§ Your task
Using the records beneath, say how many lines contain the word "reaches", without comment.

Data items:
Content starts
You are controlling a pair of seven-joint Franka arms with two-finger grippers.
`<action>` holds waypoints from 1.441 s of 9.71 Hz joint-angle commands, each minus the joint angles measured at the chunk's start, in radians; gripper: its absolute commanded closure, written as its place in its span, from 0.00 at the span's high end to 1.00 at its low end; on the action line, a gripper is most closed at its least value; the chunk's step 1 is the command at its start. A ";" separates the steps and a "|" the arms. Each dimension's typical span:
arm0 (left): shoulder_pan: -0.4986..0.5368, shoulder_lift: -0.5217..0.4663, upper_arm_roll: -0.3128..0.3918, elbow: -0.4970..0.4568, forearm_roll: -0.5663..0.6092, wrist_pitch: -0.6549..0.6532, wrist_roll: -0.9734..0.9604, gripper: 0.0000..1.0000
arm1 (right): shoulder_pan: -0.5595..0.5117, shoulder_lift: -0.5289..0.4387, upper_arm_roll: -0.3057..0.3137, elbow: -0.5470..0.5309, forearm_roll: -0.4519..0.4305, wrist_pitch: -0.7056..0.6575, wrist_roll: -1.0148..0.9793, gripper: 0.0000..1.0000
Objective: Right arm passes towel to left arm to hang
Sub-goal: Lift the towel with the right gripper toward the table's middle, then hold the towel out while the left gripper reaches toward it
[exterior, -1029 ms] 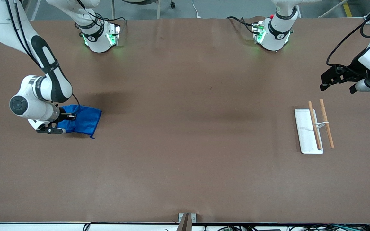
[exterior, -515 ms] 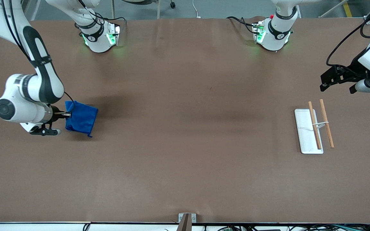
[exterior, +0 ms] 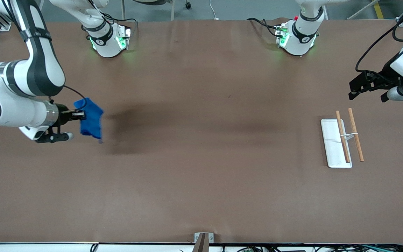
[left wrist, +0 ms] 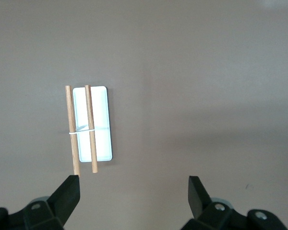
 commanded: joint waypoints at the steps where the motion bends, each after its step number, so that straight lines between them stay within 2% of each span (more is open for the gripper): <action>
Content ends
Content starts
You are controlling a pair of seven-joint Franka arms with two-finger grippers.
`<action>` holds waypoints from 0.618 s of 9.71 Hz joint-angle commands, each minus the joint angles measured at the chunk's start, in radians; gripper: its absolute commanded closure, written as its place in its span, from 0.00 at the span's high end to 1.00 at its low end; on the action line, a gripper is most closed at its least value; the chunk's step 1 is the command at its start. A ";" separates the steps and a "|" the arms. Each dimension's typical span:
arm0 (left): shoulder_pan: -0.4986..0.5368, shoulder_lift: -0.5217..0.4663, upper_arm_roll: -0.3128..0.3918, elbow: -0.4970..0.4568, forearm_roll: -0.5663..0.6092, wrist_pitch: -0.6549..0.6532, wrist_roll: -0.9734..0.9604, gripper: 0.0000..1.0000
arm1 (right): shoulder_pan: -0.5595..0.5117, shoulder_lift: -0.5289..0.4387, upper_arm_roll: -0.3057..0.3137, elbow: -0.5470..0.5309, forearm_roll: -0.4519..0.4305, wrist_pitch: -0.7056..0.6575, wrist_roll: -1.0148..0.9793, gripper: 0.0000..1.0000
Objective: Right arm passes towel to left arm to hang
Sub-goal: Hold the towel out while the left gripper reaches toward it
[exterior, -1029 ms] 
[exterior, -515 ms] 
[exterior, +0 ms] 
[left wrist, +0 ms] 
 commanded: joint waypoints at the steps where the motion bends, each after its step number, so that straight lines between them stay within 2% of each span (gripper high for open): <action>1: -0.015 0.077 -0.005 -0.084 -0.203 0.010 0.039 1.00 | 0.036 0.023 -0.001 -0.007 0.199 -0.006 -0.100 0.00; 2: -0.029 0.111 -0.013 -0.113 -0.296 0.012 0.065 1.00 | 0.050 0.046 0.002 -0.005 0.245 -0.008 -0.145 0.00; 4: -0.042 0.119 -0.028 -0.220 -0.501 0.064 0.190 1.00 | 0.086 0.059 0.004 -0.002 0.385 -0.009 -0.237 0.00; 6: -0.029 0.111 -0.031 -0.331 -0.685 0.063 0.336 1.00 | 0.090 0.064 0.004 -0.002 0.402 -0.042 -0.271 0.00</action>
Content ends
§ Your solution
2